[HN Gopher] Decision Making Under Uncertainty with POMDPs.jl
       ___________________________________________________________________
        
       Decision Making Under Uncertainty with POMDPs.jl
        
       Author : amkkma
       Score  : 79 points
       Date   : 2021-09-20 12:39 UTC (10 hours ago)
        
 (HTM) web link (juliaacademy.com)
 (TXT) w3m dump (juliaacademy.com)
        
       | graycat wrote:
       | My Ph.D. dissertation was in "Decision Making Under Uncertainty".
       | The topics in the OP are extensive with most of them looking
       | good. E.g., I noticed interpolation -- an old idea but sometimes
       | important. Apparently missing, however, was the old technique of
       | _scenario aggregation_.
       | 
       | Before going very far on this subject, we should note there was a
       | lot of attention to this subject at the ORFE department at
       | Princeton.
       | 
       | Some of the related advanced math is pretty, but for practice
       | here are some of the real issues:
       | 
       | (1) Far too easily, needed computer resources, both CPU cycles
       | and memory sizes, especially main memory, are high beyond reason,
       | feasibility, practicality. Without exaggeration, this subject is
       | Godzilla for any super computer -- right away gobbles up and
       | spits out -- of less than 100 million square feet of floor space.
       | 
       | (2) Too often this methodology is what would do -- provably best
       | possible for any means of processing the input data -- if had a
       | lot of data and assumptions about that data that don't have.
       | 
       | (3) So, in practice, the first obstacle is to find a problem that
       | gets around (1) and (2) and is doable otherwise.
       | 
       | (4) In practice, the next obstacle is convincing the _suits_ ,
       | who are nearly always wildly afraid of anything so new to them,
       | to devote any time, money, data, or attention to the work. The
       | _suits_ too easily see any such project as a lose-lose for them:
       | (A) If the project works and with quite valuable results, the
       | project head might get promoted, maybe over the relevant _suits_.

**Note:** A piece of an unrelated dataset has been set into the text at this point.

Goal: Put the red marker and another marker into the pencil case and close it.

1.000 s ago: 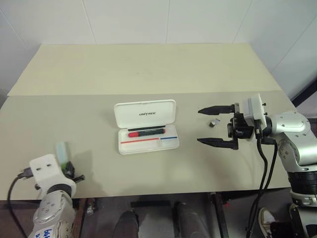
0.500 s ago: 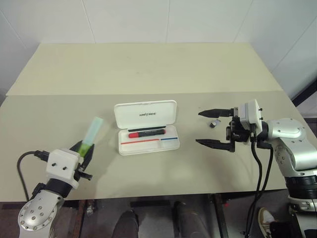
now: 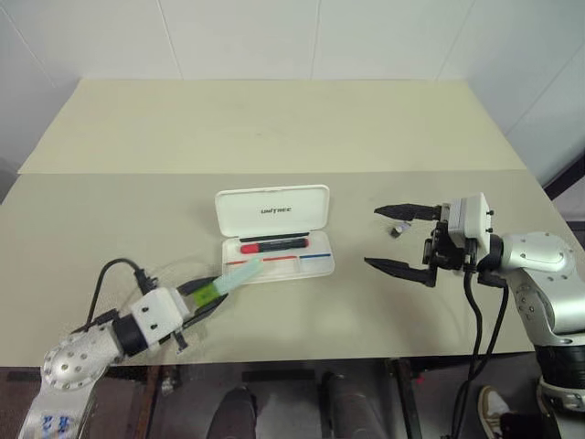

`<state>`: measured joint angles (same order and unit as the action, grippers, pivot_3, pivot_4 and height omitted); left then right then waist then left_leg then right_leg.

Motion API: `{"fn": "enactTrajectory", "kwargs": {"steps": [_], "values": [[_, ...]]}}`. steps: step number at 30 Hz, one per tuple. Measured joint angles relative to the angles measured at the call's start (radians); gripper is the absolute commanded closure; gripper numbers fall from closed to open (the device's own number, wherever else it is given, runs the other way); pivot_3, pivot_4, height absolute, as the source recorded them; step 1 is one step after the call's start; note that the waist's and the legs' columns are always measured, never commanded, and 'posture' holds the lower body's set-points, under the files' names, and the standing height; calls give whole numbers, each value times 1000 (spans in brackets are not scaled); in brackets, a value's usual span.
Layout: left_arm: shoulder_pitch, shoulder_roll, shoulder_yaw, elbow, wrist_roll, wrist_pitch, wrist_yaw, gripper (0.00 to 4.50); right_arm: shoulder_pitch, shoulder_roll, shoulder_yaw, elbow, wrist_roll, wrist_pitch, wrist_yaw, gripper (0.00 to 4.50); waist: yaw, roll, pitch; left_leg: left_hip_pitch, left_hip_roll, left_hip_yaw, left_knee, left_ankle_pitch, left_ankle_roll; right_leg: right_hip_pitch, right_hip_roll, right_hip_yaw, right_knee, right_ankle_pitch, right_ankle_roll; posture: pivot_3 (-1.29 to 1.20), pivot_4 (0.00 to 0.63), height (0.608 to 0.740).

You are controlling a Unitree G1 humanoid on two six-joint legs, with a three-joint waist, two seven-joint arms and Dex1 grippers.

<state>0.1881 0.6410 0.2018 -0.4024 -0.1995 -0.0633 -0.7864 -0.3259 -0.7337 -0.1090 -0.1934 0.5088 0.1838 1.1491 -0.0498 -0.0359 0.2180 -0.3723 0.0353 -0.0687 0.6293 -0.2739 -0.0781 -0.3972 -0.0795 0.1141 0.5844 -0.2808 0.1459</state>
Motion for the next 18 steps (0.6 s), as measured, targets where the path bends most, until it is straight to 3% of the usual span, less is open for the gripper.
{"fn": "enactTrajectory", "kwargs": {"steps": [10,18], "values": [[-234,84,-76,85,-207,148,-240,3460,42,-5,-27,-55,4,15,-58,0,-5,1,0,2,0,-1,-1,0,0,-1,0,0,5,-1,3,0,150,740],[-432,147,-146,291,-185,141,-391,3460,59,-5,-32,-78,6,15,-89,0,-3,1,0,1,0,-1,0,0,0,-1,0,0,5,-1,3,0,150,740]]}}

       | (B) If the project doesn 't work really well, generally it will
       | be seen as a waste with the _suits_ having a black mark on their
       | records, a black mark that makes them easy targets in the C-suite
       | competition.
       | 
       | One possible path: If have a project that passes (1) and (2), in
       | addition have one more attribute: Have the project one (A) can
       | fund and do oneself, (B) have a good list of good candidate
       | customers, and (C) do a corresponding startup. Due to (B), are
       | just a vendor to the customer organization and, thus, not a
       | threat to the C-suite _suits_. And to the customer, the project
       | has no  "waste" since if the customer is not happy the startup
       | doesn't get paid.
       | 
       | Net, do a startup.
        
         | ruste wrote:
         | Any recommendations for introductory reading in this area?
        
           | esfandia wrote:
           | Reasoning under uncertainty isn't the sole focus of the book,
           | but Russell & Norvig's AI textbook has a couple of chapters
           | on the topic that are pretty good, with the right amount of
           | detail for the uninitiated.
        
           | graycat wrote:
           | The basic idea is dirt simple. After that, apparently the OP
           | has an overview. After that, the math gets quite _pure_.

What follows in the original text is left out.